Les variants alléliques SCCmec de types I, II ou III sont plus particulièrement présents dans les souches de SARM d’origine hospitalière (SARM-H), tandis que les nouveaux variants alléliques de SCCmec, les types IV à VIII, ont été identifiés dans des souches de SARM d’origine communautaire (SARM-C) [11]. Les cassettes SSCmec des SARM-H comprennent, en plus du complexe du gène mecA, des éléments génétiques dits accessoires portant des gènes de résistance à des antibiotiques autres que les β-lactamines, responsables du profil de multirésistance aux antibiotiques des souches hospitalières. Les allèles SCCmec de types IV à VIII portés par les SARM-C sont de plus petite taille et ne contiennent pas de gènes additionnels de multirésistance aux antibiotiques (Tableau I).

Hypothèses sur l’acquisition de la cassette SCCmec

L’origine de la cassette de résistance demeure inconnue. Cependant, différents indices comme la présence d’un gène mecA homologue chez Staphylococcus sciuri ou la présence de la séquence d’insertion IS1272 chez Staphylococcus haemolyticus retrouvée dans les types I et IV de SCCmec orientent vers l’hypothèse d’un échange horizontal entre S. aureus et des staphylocoques à coagulase négative [12]. Jusqu’à présent la cassette SCCmec n’a été retrouvée que dans le genre Staphylococcus. Cependant le séquençage d’une souche de Macrococcus caseolyticus résistante à la méticilline a révélé l’existence d’un complexe mec, mecIRAm, qui pourrait être un précurseur de l’actuel complexe mec de S. aureus [13].

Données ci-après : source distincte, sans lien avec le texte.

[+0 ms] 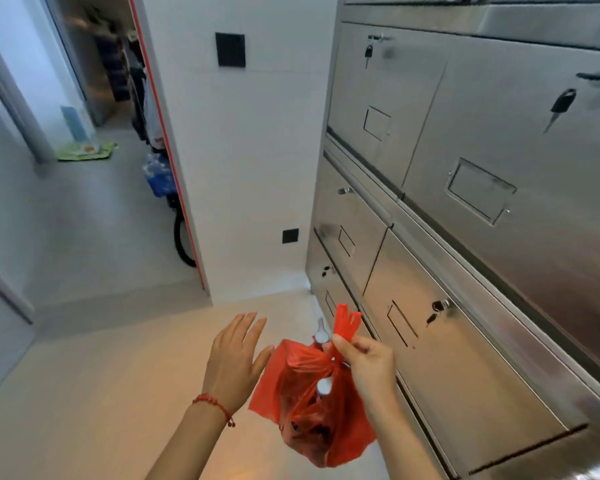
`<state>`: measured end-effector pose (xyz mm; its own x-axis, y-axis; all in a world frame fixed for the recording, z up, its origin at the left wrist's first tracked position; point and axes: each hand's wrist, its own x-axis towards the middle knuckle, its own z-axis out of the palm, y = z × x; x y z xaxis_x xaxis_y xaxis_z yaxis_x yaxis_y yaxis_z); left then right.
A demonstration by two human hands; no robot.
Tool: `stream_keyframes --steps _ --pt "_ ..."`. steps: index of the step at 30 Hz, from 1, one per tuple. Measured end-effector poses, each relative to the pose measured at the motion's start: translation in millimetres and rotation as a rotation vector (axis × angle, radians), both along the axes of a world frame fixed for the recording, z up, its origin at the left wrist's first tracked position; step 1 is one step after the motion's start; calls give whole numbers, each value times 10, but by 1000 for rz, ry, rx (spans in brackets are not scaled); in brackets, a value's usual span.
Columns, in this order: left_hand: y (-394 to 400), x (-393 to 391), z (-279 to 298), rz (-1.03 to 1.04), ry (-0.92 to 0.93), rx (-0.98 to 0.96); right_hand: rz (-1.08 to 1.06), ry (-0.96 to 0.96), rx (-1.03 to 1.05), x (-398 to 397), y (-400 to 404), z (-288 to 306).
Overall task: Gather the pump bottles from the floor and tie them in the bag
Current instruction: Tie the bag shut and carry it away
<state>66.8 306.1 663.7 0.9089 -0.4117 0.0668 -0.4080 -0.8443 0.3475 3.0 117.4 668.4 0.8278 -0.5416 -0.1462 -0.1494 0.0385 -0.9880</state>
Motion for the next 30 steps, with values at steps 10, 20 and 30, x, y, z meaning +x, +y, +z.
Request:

SARM d’origine communautaire et virulence

Les premiers cas d’infection à SARM ont été rapportés il y a plus de trente ans et revêtaient un caractère nosocomial, l’acquisition de SARM étant liée à une hospitalisation récente ou à l’exposition prolongée et récurrente aux antibiotiques. Néanmoins, depuis les années 1990, les infections à SARM se sont multipliées chez des patients n’ayant aucun facteur de risque traditionnel d’acquisition de SARM : il s’agit des infections à SARM-C [3]. Les souches de SARM isolées dans ce contexte ont des caractéristiques permettant de les différencier de souches SARM associées au milieu hospitalier ; notamment, le SARM-C majoritaire en France présente un profil caractéristique de résistance aux antibiotiques (résistant à la pénicilline, à l’oxacilline, à la kanamycine, à la tétracycline et de sensibilité intermédiaire à l’acide fusidique) permettant une identification rapide par tout laboratoire de bactériologie [14].

En plus de la cassette SCCmec le plus souvent de type IV ou V, les souches de SARM-C présentent une autre particularité, un facteur de virulence rarement retrouvé dans d’autres souches de S. aureus, la leucocidine de Panton Valentine (PVL) [32]. La PVL appartient à la famille des toxines synergo-hyménotropes ayant un tropisme pour les membranes cellulaires sur lesquelles elles agissent par l’action synergique de deux composés protéiques [15]. Ces deux composés protéiques indépendants (composés S et F) s’associent à la surface de la membrane des polynucléaires neutrophiles humains pour former des pores. Le locus luk-PV porté par le phage phiSLT est constitué d’un seul opéron qui contient deux gènes, lukS-PV et lukF-PV, codant les protéines LukS-PV et LukF-PV. La PVL exerce des activités cytotoxiques au niveau des leucocytes humains en induisant la libération progressive de médiateurs pro-inflammatoires (leucotriène B4, interleukine 8 et histamine), ce qui conduit à la formation de foyers d’infiltration et de nécrose tissulaire [16]. Alors que la PVL a été purifiée en 1960, l’intérêt pour cette toxine a été relancé récemment, d’une part à la suite de la description d’infections très sévères dues à des souches sensibles ou résistantes à la méticilline sécrétant la PVL (pneumonies nécrosantes, infections nécrosantes sévères de la peau et des tissus mous, infections ostéo-articulaires graves) [17], et d’autre part en raison de l’émergence mondiale de souches SARM-C dans lesquelles la présence des gènes codant la PVL est quasi pathognomonique [18].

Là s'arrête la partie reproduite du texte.